Understanding the Key Differences Between These Treatments
How Omeprazole Works
Omeprazole belongs to a class of medicines called proton pump inhibitors (PPIs). It works by blocking the hydrogen-potassium ATPase enzyme system in the stomach's parietal cells, which is responsible for the final step of acid production. This mechanism provides more complete acid suppression compared to other treatment approaches, typically reducing stomach acid production by 80-95%. The effects can last 24-72 hours after a single dose, making once-daily dosing effective for most patients.
Ranitidine's Previous Role
Ranitidine previously worked as an H2 receptor antagonist, blocking histamine receptors in the stomach lining to reduce acid production. This approach was less comprehensive than PPIs, typically reducing acid by 60-70%. However, following the discovery of NDMA (a probable carcinogen) contamination in ranitidine products, the Medicines and Healthcare products Regulatory Agency (MHRA) withdrew all ranitidine medicines from the UK market in October 2020.

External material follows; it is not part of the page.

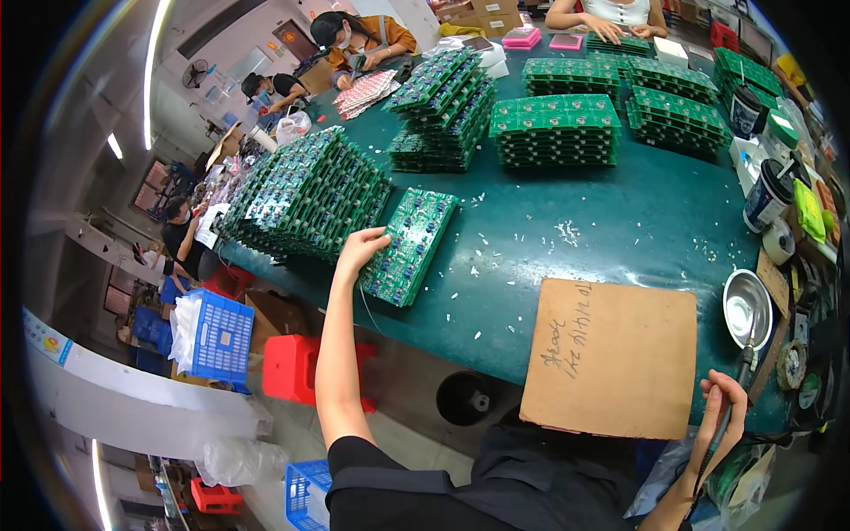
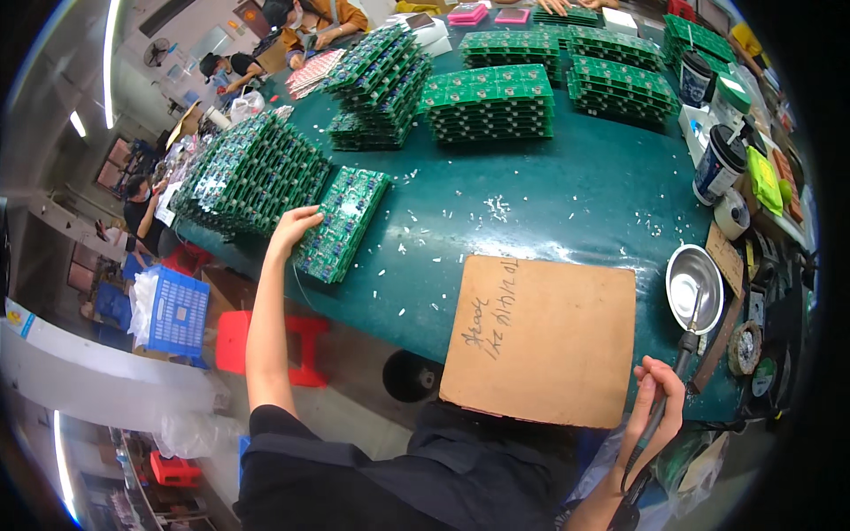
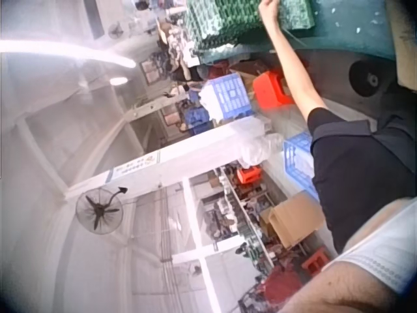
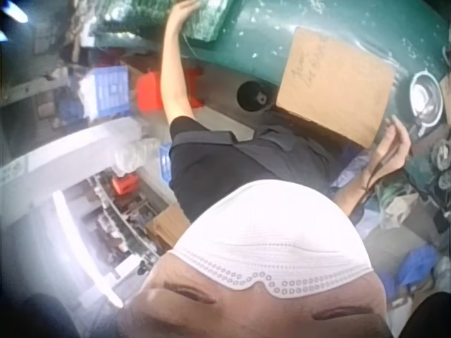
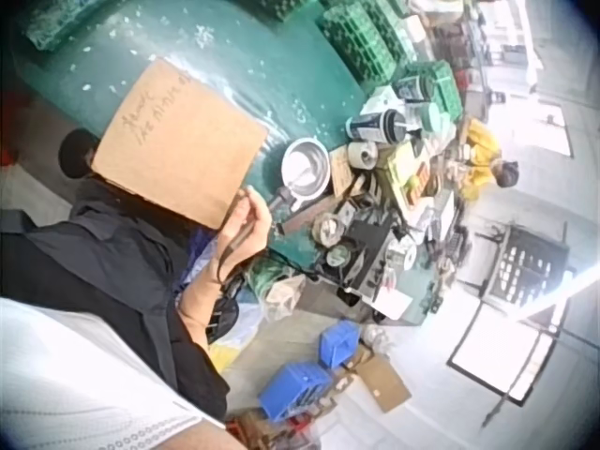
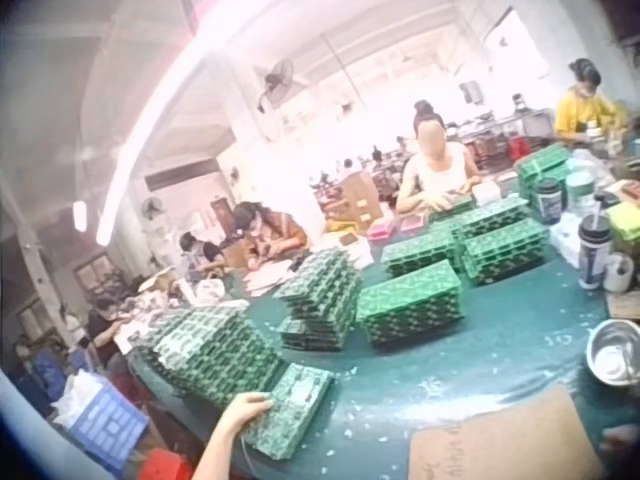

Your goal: The person solders components onto circuit boards using a soldering iron, turns each board over by hand, stacks the soldered boards on the workbench, and positions new circuit boards to solder.

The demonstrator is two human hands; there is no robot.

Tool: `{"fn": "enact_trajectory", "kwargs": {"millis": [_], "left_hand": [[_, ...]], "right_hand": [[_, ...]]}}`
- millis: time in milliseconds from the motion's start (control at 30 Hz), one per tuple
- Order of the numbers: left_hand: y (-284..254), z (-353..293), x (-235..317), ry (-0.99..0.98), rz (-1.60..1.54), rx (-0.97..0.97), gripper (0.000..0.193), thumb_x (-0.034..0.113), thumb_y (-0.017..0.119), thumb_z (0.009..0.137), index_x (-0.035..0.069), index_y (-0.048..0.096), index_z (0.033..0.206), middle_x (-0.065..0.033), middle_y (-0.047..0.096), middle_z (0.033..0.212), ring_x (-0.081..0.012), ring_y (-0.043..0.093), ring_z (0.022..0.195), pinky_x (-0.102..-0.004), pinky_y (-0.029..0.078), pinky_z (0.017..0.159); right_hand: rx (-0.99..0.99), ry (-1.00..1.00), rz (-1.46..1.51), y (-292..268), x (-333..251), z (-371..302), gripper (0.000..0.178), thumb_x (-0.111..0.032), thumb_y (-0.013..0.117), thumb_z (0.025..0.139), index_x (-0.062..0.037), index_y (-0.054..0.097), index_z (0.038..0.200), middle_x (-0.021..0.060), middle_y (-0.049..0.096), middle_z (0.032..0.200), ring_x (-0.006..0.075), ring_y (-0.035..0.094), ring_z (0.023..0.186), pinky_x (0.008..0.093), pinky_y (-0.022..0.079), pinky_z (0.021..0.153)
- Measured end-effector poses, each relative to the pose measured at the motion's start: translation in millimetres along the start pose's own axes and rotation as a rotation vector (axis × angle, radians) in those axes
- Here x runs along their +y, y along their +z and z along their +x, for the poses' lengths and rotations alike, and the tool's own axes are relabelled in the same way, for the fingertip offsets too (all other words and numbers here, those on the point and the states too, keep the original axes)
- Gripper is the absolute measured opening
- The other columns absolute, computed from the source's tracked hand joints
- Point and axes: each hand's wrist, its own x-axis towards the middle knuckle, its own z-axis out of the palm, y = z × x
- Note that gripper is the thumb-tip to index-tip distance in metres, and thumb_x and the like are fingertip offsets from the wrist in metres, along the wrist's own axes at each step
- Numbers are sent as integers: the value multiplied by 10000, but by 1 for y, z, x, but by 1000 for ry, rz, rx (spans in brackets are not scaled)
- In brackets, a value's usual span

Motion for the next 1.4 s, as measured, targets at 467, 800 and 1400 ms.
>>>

Current Treatment Options Available
With ranitidine no longer available, patients have several effective alternatives. EverydayMeds offers omeprazole 20mg capsules as the most commonly prescribed PPI option, alongside Losec MUPS 20mg tablets for those preferring branded formulations. Other PPI alternatives include lansoprazole 15mg capsules, pantoprazole 20mg tablets, and esomeprazole tablets, each offering similar acid suppression with slightly different characteristics.
Comparing Effectiveness and Duration
Clinical studies consistently demonstrate that PPIs like omeprazole provide superior acid suppression compared to H2 receptor antagonists. Omeprazole typically achieves better healing rates for oesophagitis (80-90% vs 50-60% with H2 blockers) and provides more reliable symptom relief for gastro-oesophageal reflux disease (GORD). The longer duration of action means omeprazole maintains acid suppression throughout the day, particularly important for overnight acid breakthrough that commonly affects reflux sufferers.
Alternative H2 Blocker Options
For patients who cannot take PPIs or prefer H2 receptor antagonists, famotidine tablets remain available as a safer alternative to ranitidine. Famotidine works through the same mechanism as ranitidine but without the contamination concerns. However, it may require twice-daily dosing and typically provides less complete acid suppression than omeprazole.
Safety Considerations and Side Effects
Omeprazole has an established safety profile when used appropriately. Common side effects may include headache, nausea, or abdominal pain, though these affect fewer than 1 in 100 people. Long-term use may require monitoring for vitamin B12 or magnesium levels. The withdrawal of ranitidine highlighted the importance of ongoing safety surveillance, whilst omeprazole continues to be recommended by NICE guidelines as first-line treatment for acid reflux conditions.